Vergebliche Suche, beredtes Spiel

Das Volkstheater Wien gastierte mit Thomas Bernhards „Alte Meister” im TAK Schaan.
Schaan Es ist ein Abend der eleganten Resignation, des zornigen Spiels mit dem Unvollkommenen und des letztlich vergeblichen Trosts durch Sprache – und gerade darin liegt seine Kraft. Mit Thomas Bernhards “Alte Meister”, in der Bühnenfassung und Regie von Dušan David Pařízek, brachte das Volkstheater Wien einen Abend ins TAK nach Schaan, der bei aller intellektuellen Schärfe nie trocken wurde. Er war melancholisch, ohne zu larmoyieren, und schälte das Komische aus dem Tragischen, ohne die Fallhöhe zu mindern.

In seinem 1985 erschienenen Roman entfaltet Thomas Bernhard einen furiosen Monolog über Kunst, Gesellschaft und die Absurdität menschlicher Vollkommenheitssehnsucht. Im Mittelpunkt steht der Musikphilosoph Reger, der seit Jahrzehnten jeden zweiten Tag im Bordone-Saal des Kunsthistorischen Museums in Wien sitzt – stets vor demselben Gemälde: Tintorettos Porträt eines weißbärtigen Mannes. Was wie kontemplative Kunstbetrachtung wirkt, ist in Wahrheit eine minutiöse Suche nach dem „gravierenden Fehler“ – denn nur in der Unvollkommenheit sieht Reger eine Möglichkeit des Weiterlebens.

“Alte Meister”, von Bernhard selbst als Komödie bezeichnet, ist ein tieftrauriges, dabei oft komisches Buch über Verlust, Einsamkeit und die Unzuverlässigkeit kultureller Heilsversprechen. Der Tod von Regers Frau, einer autobiografisch motivierten Figur, durchzieht den Text wie ein verborgener Schmerz. Bernhards Sprache ist das eigentliche Ereignis: ein unaufhörlicher Strom aus Empörung, Ironie und Klarheit, in dem sich das Gedankengebäude des Protagonisten offenbart. Immer wieder wird dieser Strom durchbrochen von der Figur des Museumswärters Irrsigler, der Regers Sichtweise nicht nur übernommen hat, sondern sie gewissermaßen weiterträgt. So entsteht eine doppelte Spiegelung – von Kunst und Betrachter, von Autor und Figur.

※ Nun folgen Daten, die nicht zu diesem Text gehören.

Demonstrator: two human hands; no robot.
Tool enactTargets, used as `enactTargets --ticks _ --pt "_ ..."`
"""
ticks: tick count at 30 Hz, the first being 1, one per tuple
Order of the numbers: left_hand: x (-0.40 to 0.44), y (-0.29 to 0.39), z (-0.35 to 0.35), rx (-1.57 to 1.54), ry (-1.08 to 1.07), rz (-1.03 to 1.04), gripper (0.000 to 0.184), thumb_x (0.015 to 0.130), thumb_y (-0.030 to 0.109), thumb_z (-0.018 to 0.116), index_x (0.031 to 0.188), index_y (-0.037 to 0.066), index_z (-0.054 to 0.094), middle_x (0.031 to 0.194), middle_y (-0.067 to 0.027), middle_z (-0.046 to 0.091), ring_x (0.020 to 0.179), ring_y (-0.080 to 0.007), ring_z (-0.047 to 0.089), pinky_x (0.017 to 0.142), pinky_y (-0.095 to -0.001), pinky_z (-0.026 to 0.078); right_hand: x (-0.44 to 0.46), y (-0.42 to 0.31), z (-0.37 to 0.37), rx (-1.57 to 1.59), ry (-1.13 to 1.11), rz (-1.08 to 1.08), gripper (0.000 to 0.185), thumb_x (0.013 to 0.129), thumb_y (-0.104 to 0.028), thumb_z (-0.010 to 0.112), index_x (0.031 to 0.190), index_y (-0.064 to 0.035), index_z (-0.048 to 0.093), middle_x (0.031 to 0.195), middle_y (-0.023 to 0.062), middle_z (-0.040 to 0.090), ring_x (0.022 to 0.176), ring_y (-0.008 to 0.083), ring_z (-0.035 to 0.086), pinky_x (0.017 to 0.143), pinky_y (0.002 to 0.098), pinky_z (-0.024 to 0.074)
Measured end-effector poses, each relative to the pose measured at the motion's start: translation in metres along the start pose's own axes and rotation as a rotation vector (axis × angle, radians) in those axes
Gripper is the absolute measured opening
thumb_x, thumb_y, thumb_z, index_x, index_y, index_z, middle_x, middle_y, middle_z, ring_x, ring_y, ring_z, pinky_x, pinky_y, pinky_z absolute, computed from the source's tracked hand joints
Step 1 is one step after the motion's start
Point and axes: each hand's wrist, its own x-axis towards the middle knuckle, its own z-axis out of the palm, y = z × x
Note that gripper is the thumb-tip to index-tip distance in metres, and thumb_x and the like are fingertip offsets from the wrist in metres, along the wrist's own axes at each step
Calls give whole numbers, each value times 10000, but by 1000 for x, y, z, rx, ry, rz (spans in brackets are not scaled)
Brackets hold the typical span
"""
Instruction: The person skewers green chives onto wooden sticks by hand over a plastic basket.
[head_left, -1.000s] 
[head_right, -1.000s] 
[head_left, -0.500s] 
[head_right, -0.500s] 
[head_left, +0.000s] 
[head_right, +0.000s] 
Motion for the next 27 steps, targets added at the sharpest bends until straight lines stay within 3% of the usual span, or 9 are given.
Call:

Dieser atemlose Monologstrom wird bei Pařízek zum Pingpong zweier Stimmen: Lukas Holzhausen als Reger und Rainer Galke als Irrsigler, der weit mehr ist als ein stummer Zeuge. Galke spielt ihn als klugen, eigensinnig-aufmerksamen Widerpart – als jemanden, der nicht nur spiegelt, sondern Anteil nimmt, ergänzt, widerspricht, gelegentlich ironisiert. Die beiden werfen sich Sprachbälle zu, grunzen sich an, fallen sich ins Wort. Was wie Improvisation wirkt, ist in Wahrheit hochartikuliertes, minutiös rhythmisierendes Sprechtheater.

Pařízek inszeniert auf einer kargen, offenen Bühne mit Overhead-Projektionen, ein paar verschobenen Wänden und Lichtachsen. Doch aus dieser scheinbaren Leere entfaltet sich ein gedanklicher Reichtum, der gerade deshalb so stark wirkt, weil er nie belehrend oder pathetisch wird. Neben den „alten Meistern“ geraten auch die berühmten Bernhard’schen Tiraden über den deutschen Philosophen Martin Heidegger, den österreichischen Schriftsteller Adalbert Stifter oder die „immer noch verlogener und niederträchtiger“ werdende Regierung ins Zentrum.

Gegen Ende kippt die Inszenierung beinahe unmerklich vom sprachverspielten Dauerlauf ins Beinahe-Erhabene: Wenn Galke und Holzhausen in Kleid und High Heels auf der Bühne stehen, ist das mehr als ein szenischer Gag – es ist eine Geste der Verwundbarkeit, eine Anrufung des einen verstehenden Menschen, den es vielleicht nie gibt, an den man aber glauben möchte. So zeigt dieser Abend auf eindrückliche Weise, wie ein Text, der von der Unmöglichkeit des Trosts spricht, selbst zum Trost werden kann – durch seine Klarheit, seine Lust am Denken und vor allem durch seine tiefe Liebe zur Sprache.